The days of docents and lecturers providing the bulk of information that museum visitors receive are over. While docents and lecturers are still very much a part of museum life and invaluable resources, there has been an effort to provide the visitor with as much information as they want from the moment they walk through the doors of the museum.
Technology integration has been a fundamental turning point in this effort. The American Natural History Museum in New York offers a free smartphone app which allows visitors to learn more about the exhibits they’re viewing. It also provides GPS-like navigation to any exhibit as well as the bathroom2. I have personally used this app and can attest to how it enhances the experience. Technology integration is still relatively new and sometimes it is not successful. You have probably wandered through a museum and noticed tablets or computers that are supposed to supplement the museum collection in some way sit alone in a corner unused or even broken. But as museums figure out the best way to implement technological tools, visitor experience will continue to get better.
How has this overhaul of museum education affected museum educators since 1986? Natasha Reid says there are still opportunities for improvement. She claims that museum education is still not understood, even in museums where “understandings of the profession are still minimal3.” Additionally, the majority of museum education job postings require an advanced degree in Art History, meaning that museum educators have a similar, but less advanced educational background to curators. This sets museum educators up as lesser versions of curators from the beginning when the practical requirements of museum education are significantly different to those of being a curator. Reid stresses the importance of requiring a degree in education to ensure that museum educators are prepared to “be proficient in connecting these to the learning styles, needs, and interests of diverse publics4.”
Aside from that study, there have been other reasons museums have shifted the role of education. The 1980’s culminated with the so-called “Culture Wars,” in which North Carolina Senator Jesse Helms and other tried to defund the National Endowment for the Arts because the NEA funded exhibits by “controversial” artists like Robert Mapplethorpe and Andres Serrano. Arts institutions found themselves in the unfamiliar position of needing to defend the value of art to society.

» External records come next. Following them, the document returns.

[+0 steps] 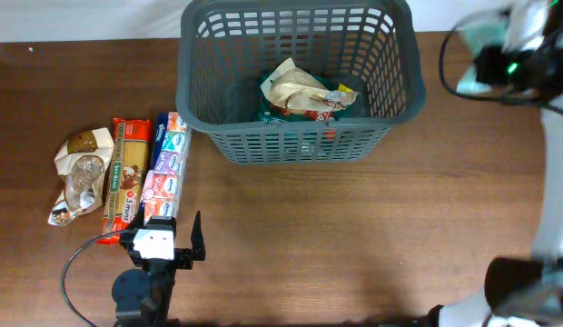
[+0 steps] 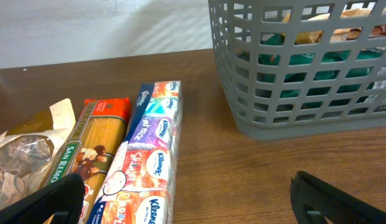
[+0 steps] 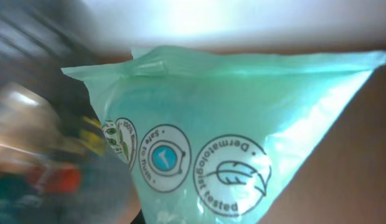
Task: Pack container
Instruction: 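Drop the wet-wipe pack into the basket and withdraw right arm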
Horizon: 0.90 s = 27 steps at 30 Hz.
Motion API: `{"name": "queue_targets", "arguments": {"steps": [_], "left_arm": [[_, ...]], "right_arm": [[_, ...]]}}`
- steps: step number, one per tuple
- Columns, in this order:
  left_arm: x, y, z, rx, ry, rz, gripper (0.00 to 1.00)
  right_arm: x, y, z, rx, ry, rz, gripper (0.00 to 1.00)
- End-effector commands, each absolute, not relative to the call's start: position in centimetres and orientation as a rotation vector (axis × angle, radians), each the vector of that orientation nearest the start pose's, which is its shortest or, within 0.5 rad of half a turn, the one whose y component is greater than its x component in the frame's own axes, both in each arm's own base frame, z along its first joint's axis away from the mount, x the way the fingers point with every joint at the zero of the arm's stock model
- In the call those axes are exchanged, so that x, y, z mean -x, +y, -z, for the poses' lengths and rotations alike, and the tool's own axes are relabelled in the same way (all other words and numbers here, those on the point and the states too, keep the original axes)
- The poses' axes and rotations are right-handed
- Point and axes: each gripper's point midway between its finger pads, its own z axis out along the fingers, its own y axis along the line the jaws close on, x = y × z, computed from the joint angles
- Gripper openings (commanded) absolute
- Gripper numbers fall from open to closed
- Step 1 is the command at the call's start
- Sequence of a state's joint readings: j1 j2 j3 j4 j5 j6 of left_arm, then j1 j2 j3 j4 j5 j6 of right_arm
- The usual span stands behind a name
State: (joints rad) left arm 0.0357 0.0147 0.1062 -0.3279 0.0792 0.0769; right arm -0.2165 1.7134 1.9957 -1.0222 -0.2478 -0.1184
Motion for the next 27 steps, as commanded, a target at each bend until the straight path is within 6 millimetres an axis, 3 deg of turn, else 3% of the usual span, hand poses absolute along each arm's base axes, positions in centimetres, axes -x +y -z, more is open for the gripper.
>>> {"name": "queue_targets", "arguments": {"steps": [1,2,5,8,10,15,18,21,23,27], "left_arm": [[-23.3,-0.7,-14.2,-0.09,1.798,0.01,0.99],[-23.3,-0.7,-14.2,-0.09,1.798,0.01,0.99],[-23.3,-0.7,-14.2,-0.09,1.798,0.01,0.99],[-23.3,-0.7,-14.2,-0.09,1.798,0.01,0.99],[-23.3,-0.7,-14.2,-0.09,1.798,0.01,0.99],[-23.3,-0.7,-14.2,-0.09,1.798,0.01,0.99],[-23.3,-0.7,-14.2,-0.09,1.798,0.01,0.99],[-23.3,-0.7,-14.2,-0.09,1.798,0.01,0.99],[-23.3,-0.7,-14.2,-0.09,1.798,0.01,0.99],[-23.3,-0.7,-14.2,-0.09,1.798,0.01,0.99]], "right_arm": [[-43.7,1.4,-41.3,0.214,2.101,-0.259,0.04],[-43.4,3.3,-42.4,0.274,2.067,-0.269,0.04],[-43.1,8.1,-43.3,0.442,2.011,-0.277,0.04],[-43.9,12.4,-41.4,0.57,2.02,-0.235,0.04],[-45.7,14.2,-39.0,0.636,2.047,-0.145,0.04],[-51.5,16.3,-31.8,0.659,2.129,-0.021,0.04],[-53.6,16.8,-27.3,0.644,2.201,-0.036,0.04],[-54.2,17.6,-23.1,0.636,2.292,-0.086,0.04],[-53.9,18.6,-21.3,0.671,2.327,-0.136,0.04],[-53.7,19.1,-20.0,0.689,2.356,-0.129,0.06]]}}
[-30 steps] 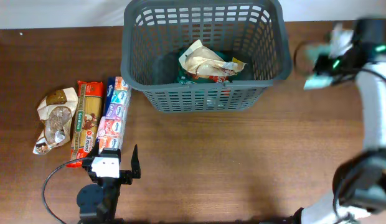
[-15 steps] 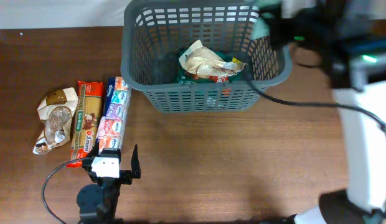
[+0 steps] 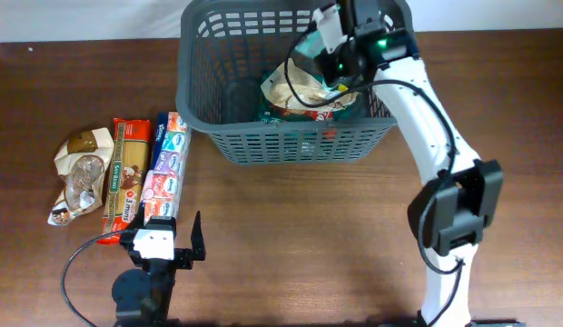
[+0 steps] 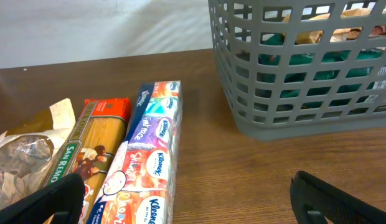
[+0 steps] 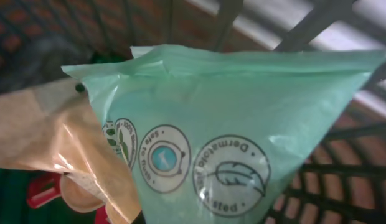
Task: Pack container
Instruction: 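Drop the wet-wipe pack into the basket and withdraw right arm, then grasp the stack of Kleenex tissue packs with the left gripper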
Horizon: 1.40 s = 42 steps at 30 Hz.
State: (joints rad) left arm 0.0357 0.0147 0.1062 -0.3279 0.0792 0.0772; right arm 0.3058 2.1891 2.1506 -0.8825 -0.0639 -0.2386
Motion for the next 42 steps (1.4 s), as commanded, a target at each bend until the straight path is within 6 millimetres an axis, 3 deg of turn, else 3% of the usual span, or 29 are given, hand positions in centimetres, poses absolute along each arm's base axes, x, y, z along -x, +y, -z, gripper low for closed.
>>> {"name": "queue_targets", "arguments": {"steps": [1,2,3,4,6,8,11,14,16,18,21,23,26,28,31,35,36,39,42], "left_arm": [[-23.3,-0.7,-14.2,-0.09,1.798,0.01,0.99],[-23.3,-0.7,-14.2,-0.09,1.798,0.01,0.99],[-23.3,-0.7,-14.2,-0.09,1.798,0.01,0.99],[-23.3,-0.7,-14.2,-0.09,1.798,0.01,0.99],[-23.3,-0.7,-14.2,-0.09,1.798,0.01,0.99],[-23.3,-0.7,-14.2,-0.09,1.798,0.01,0.99],[-23.3,-0.7,-14.2,-0.09,1.798,0.01,0.99],[-23.3,-0.7,-14.2,-0.09,1.798,0.01,0.99],[-23.3,-0.7,-14.2,-0.09,1.798,0.01,0.99],[-23.3,-0.7,-14.2,-0.09,1.798,0.01,0.99],[-23.3,-0.7,-14.2,-0.09,1.798,0.01,0.99],[-23.3,-0.7,-14.2,-0.09,1.798,0.01,0.99],[-23.3,-0.7,-14.2,-0.09,1.798,0.01,0.99],[-23.3,-0.7,-14.2,-0.09,1.798,0.01,0.99],[-23.3,-0.7,-14.2,-0.09,1.798,0.01,0.99],[-23.3,-0.7,-14.2,-0.09,1.798,0.01,0.99],[-23.3,-0.7,-14.2,-0.09,1.798,0.01,0.99],[-23.3,-0.7,-14.2,-0.09,1.798,0.01,0.99],[-23.3,-0.7,-14.2,-0.09,1.798,0.01,0.99]], "right_arm": [[-53.7,19.1,-19.8,0.69,2.359,-0.129,0.09],[-53.7,19.1,-19.7,0.692,2.361,-0.129,0.2],[-53.7,19.1,-19.6,0.692,2.364,-0.129,0.37],[-53.7,19.1,-19.5,0.693,2.368,-0.128,0.46],[-53.6,19.0,-19.6,0.692,2.371,-0.123,0.55],[-53.3,18.7,-21.1,0.684,2.353,-0.117,0.66],[-52.8,16.9,-25.8,0.635,2.296,-0.024,0.71],[-51.6,13.9,-32.6,0.545,2.204,0.043,0.72],[-50.2,11.1,-37.2,0.47,2.133,0.061,0.74],[-48.0,6.4,-41.6,0.362,2.074,0.107,0.74],[-45.5,0.0,-44.6,0.156,2.048,0.146,0.77],[-43.9,-3.9,-45.5,0.045,2.044,0.17,0.79],[-41.6,-9.4,-44.8,-0.105,2.093,0.205,0.79],[-39.7,-13.7,-42.8,-0.28,2.162,0.215,0.81],[-38.8,-16.8,-40.0,-0.379,2.225,0.22,0.85],[-38.7,-18.0,-35.7,-0.426,2.304,0.076,0.91],[-38.5,-18.2,-34.4,-0.439,2.328,0.044,0.99],[-38.1,-18.3,-31.7,-0.473,2.39,0.001,0.99],[-37.8,-18.2,-30.2,-0.487,2.426,-0.015,0.99]]}}
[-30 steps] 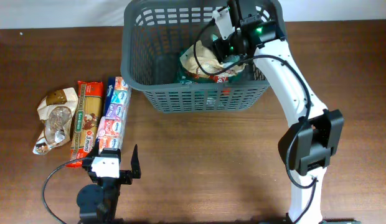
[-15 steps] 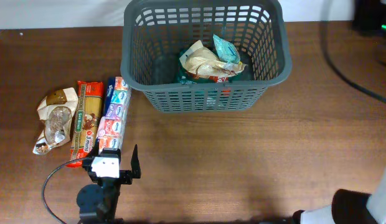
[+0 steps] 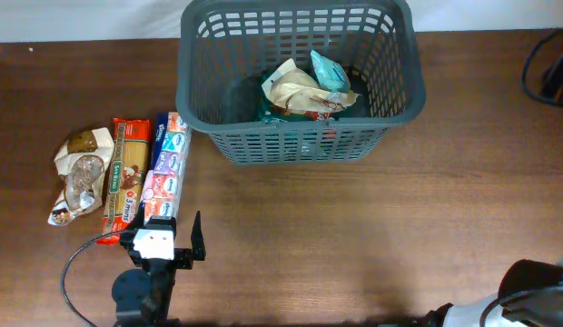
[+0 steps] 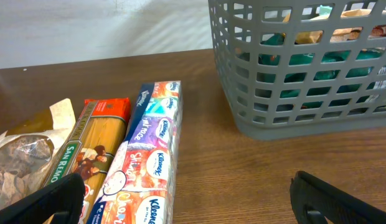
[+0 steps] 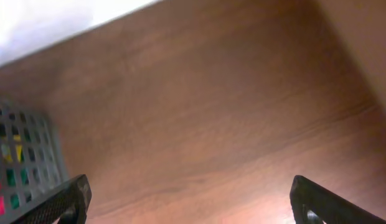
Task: Pack container
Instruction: 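Grasp the stack of Kleenex tissue packs with the left gripper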
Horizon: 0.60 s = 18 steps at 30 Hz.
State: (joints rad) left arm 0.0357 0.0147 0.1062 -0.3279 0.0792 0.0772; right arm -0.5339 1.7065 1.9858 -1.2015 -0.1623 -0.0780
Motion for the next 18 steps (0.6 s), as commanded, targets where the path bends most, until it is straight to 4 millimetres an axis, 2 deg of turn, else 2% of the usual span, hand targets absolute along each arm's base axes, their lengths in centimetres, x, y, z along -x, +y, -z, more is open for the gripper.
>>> {"name": "queue_targets", "arguments": {"steps": [1,11,16,18], "left_arm": [[-23.3,-0.7,-14.2,-0.09,1.798,0.01,0.99],[-23.3,-0.7,-14.2,-0.09,1.796,0.008,0.99],[-23.1,-0.6,-15.6,-0.076,1.781,0.007,0.99],[-22.5,0.7,-16.7,0.017,1.822,-0.029,0.99]], "right_arm": [[-37.7,-18.2,-29.9,-0.49,2.434,-0.018,0.99],[-37.7,-18.1,-29.4,-0.494,2.445,-0.023,0.99],[-37.7,-18.1,-29.4,-0.494,2.445,-0.023,0.99],[-37.7,-18.1,-29.4,-0.494,2.445,-0.023,0.99]]}}
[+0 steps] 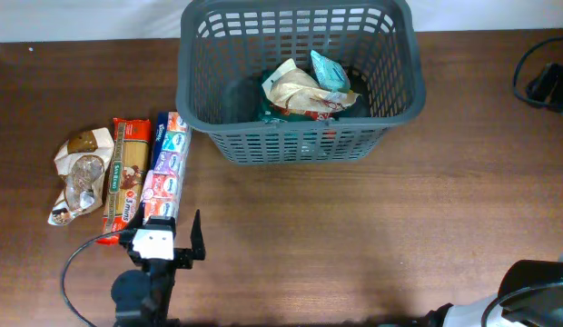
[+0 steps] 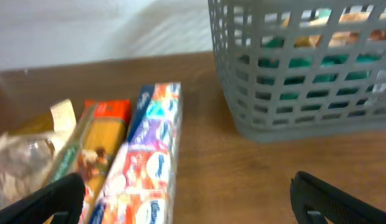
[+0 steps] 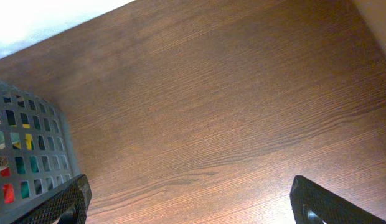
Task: Pack container
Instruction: 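Grasp the stack of Kleenex tissue packs with the left gripper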
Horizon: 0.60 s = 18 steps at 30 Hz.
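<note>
The grey plastic basket [image 1: 300, 145] stands at the table's far middle. Inside lie a tan crinkled bag [image 1: 295, 89], a mint-green wipes pack [image 1: 330, 69] and dark green items beneath. On the left of the table lie a Kleenex tissue pack [image 1: 165, 168], a spaghetti pack [image 1: 125, 177] and a clear bag of brown food [image 1: 77, 173]. My left gripper [image 2: 187, 202] is open near the table's front left, just behind the tissue pack [image 2: 146, 162]. My right gripper [image 3: 190, 202] is open over bare table to the right of the basket [image 3: 31, 155].
A black cable [image 1: 77, 272] loops from the left arm's base at the front edge. Dark wood table [image 1: 372, 236] stretches across the front and right. A white wall runs behind the basket.
The left wrist view has blurred and shifted slightly, so the left arm has begun to stir. The right gripper has shifted a little beside the basket. The items lie as before.
My right gripper held the mint-green wipes pack off to the right of the basket, then over the basket above the tan bag. Later the pack lay in the basket and the gripper was open, out over the table at the right, where it stays.
</note>
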Motion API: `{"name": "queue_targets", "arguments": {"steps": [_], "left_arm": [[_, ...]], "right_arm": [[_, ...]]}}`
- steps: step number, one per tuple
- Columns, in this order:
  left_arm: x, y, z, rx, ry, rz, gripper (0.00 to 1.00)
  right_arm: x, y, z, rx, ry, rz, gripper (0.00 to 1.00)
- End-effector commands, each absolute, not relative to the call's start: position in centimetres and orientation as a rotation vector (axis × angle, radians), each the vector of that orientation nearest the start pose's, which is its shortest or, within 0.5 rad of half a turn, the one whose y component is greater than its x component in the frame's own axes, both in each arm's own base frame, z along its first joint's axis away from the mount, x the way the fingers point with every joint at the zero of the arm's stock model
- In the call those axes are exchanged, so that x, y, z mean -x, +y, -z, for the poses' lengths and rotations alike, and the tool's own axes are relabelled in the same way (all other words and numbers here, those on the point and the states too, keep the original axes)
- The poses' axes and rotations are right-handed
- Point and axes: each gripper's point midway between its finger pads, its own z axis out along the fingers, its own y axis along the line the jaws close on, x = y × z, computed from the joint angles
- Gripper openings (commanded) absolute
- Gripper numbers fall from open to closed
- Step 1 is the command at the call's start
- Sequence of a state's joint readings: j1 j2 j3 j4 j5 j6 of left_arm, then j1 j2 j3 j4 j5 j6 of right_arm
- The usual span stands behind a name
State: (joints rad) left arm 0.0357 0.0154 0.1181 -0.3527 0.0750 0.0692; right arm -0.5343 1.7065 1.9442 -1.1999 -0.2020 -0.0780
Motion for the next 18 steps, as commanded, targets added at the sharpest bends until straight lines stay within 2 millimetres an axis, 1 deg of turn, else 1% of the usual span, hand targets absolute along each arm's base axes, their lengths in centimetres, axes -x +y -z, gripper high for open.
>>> {"name": "queue_targets", "arguments": {"steps": [1,4,7,9,12,15,18], "left_arm": [[-22.2,1.7,-17.4,0.066,1.849,-0.073,0.99],[-22.1,3.2,-20.1,0.124,1.932,-0.16,0.99],[-23.6,4.0,-22.3,0.148,2.058,-0.207,0.99],[-25.1,4.4,-23.3,0.159,2.159,-0.223,0.99],[-27.8,5.6,-24.8,0.197,2.305,-0.24,0.99],[-30.5,6.8,-25.4,0.233,2.434,-0.229,0.99],[-33.0,7.5,-25.4,0.25,2.529,-0.218,0.99]], "right_arm": [[-37.7,-18.1,-29.4,-0.494,2.445,-0.023,0.99],[-37.7,-18.1,-29.4,-0.494,2.445,-0.023,0.99],[-37.7,-18.1,-29.4,-0.494,2.445,-0.023,0.99],[-37.7,-18.1,-29.4,-0.494,2.445,-0.023,0.99],[-37.7,-18.1,-29.4,-0.494,2.445,-0.023,0.99],[-37.7,-18.1,-29.4,-0.494,2.445,-0.023,0.99],[-37.7,-18.1,-29.4,-0.494,2.445,-0.023,0.99]]}}
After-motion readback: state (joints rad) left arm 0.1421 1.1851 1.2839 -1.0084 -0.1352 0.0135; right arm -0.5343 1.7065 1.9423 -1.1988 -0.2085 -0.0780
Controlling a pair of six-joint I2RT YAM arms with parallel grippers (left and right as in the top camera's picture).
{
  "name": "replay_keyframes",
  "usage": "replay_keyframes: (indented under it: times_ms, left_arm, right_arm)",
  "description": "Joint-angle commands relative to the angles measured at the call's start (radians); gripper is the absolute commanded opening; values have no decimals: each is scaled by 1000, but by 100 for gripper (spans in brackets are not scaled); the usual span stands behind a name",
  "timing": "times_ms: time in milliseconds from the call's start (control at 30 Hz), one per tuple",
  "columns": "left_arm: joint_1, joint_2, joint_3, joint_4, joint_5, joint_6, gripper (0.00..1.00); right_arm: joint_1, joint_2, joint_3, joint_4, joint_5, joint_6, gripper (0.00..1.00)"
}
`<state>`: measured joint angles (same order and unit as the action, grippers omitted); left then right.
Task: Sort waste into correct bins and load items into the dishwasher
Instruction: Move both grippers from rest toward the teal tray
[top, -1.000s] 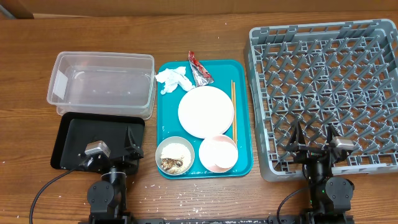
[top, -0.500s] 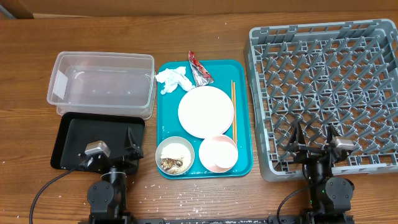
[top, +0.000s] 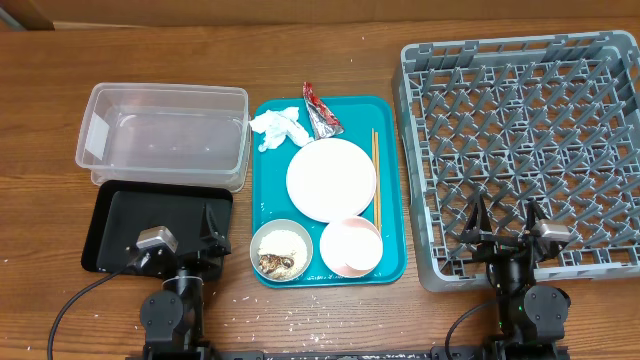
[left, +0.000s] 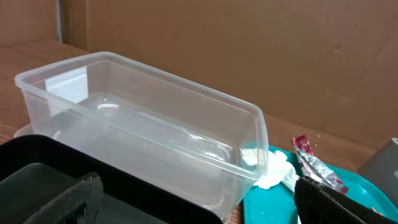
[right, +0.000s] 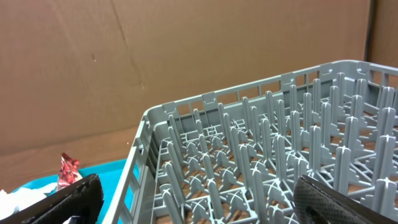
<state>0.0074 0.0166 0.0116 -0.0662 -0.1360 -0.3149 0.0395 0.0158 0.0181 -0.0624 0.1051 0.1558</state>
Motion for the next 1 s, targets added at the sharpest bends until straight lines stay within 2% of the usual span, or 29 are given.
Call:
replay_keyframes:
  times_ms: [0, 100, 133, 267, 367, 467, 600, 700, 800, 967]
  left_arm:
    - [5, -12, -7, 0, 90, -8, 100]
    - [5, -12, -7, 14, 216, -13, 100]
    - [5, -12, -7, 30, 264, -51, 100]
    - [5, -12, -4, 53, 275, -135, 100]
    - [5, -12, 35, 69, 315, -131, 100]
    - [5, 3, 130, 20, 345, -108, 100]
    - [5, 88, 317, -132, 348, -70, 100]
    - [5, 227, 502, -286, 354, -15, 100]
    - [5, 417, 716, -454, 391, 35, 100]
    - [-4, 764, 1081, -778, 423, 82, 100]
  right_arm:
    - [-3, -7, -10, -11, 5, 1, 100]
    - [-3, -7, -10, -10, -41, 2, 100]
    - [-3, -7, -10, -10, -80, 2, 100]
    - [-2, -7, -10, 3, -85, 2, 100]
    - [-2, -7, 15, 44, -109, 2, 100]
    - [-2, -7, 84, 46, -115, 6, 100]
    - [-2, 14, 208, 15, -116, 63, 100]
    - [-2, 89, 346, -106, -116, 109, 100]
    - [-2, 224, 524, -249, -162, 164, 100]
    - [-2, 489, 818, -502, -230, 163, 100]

At about that time, we saw museums shed their “gate-keeper” attitude that was seen to alienate people, including elected officials. Before this period, it was expected for museums to provide very little information about their collections and virtually no context at all. A quick tour of any encyclopedic museum (a museum that focuses on local and global objects, rather than focusing on a specific topic) today will show that institutions are trying very hard to explain the motives, environments, and cultural attitudes that correspond to each piece. There are also community initiatives in many museums that try to bridge gaps between people who have felt unwelcome in art spaces before and art institutions.
The third agent of change we will discuss is something that I touched on a little bit in my previous post. That is the relationship between museums and schools. Museums are expected to provide supplemental education on field trips, but as field trips days are declining, museums are trying to find new ways to provide that education outside the parameters of the school day.
At about the time Dobbs and Eisner were compiling their research, Tyler Zeller was investigating the museum/school relationship. His conclusions were that museums were seen as a continuation of the classroom and if they are seen “merely as a collection of teaching aids designed to augment classroom learning, but more insidiously, signals students that museums are places to which no one would ever go voluntarily5.” The solution is to play to the strengths of museum education.
The experience in a museum is fundamentally different than the experience in a classroom and museums should give students something they can not get in a classroom. Namely, museums should understand that “the education goal of museums is not to import facts, but also broad overviews, concepts, stimulation of interest, values, and new ways of thinking about the world.6” Since Zeller published his article, we are seeing museums focus on youth programming to complement, rather than supplement, school education. And since field trip days are declining, museums are becoming more creative in thinking of ways to get young people through the doors. This means things like interactive exhibits for children. They are also trying new ways to get the 18-30-year-old crowd and that includes things like scavenger hunts (complete with open bar).
To wrap up, the 80s was a tumultuous time for art in America and museums had to rethink their education departments. They’ve come a long way in understanding the unique strengths education departments possess that can keep museums relevant in the years to come, but there is still room for improvement. Museum educators are at the forefront of a movement and things are only going to get better.
- Dobbs, Stephen M., and Elliot W. Eisner. “The Uncertain Profession: Educators in American Art Museums.” Journal of Aesthetic Education 21, no. 4 (1987): 77–86.
- Berger, Joseph. “Find the Whale and the Bathroom With the Natural History Museum App.” The New York Times, December 22, 2017, sec. Arts.
- Reid. “Getting There: Exploring Art Museum Educators’ Paths to the Profession.” Visual Arts Research 40, no. 2 (2014): 111.
- Reid. “Getting There: Exploring Art Museum Educators’ Paths to the Profession.” Visual Arts Research 40, no. 2 (2014): 113/
- Zeller, Terry. “Museum Education and School Art: Different Ends and Different Means.” Art Education 38, no. 3 (1985): 6–10.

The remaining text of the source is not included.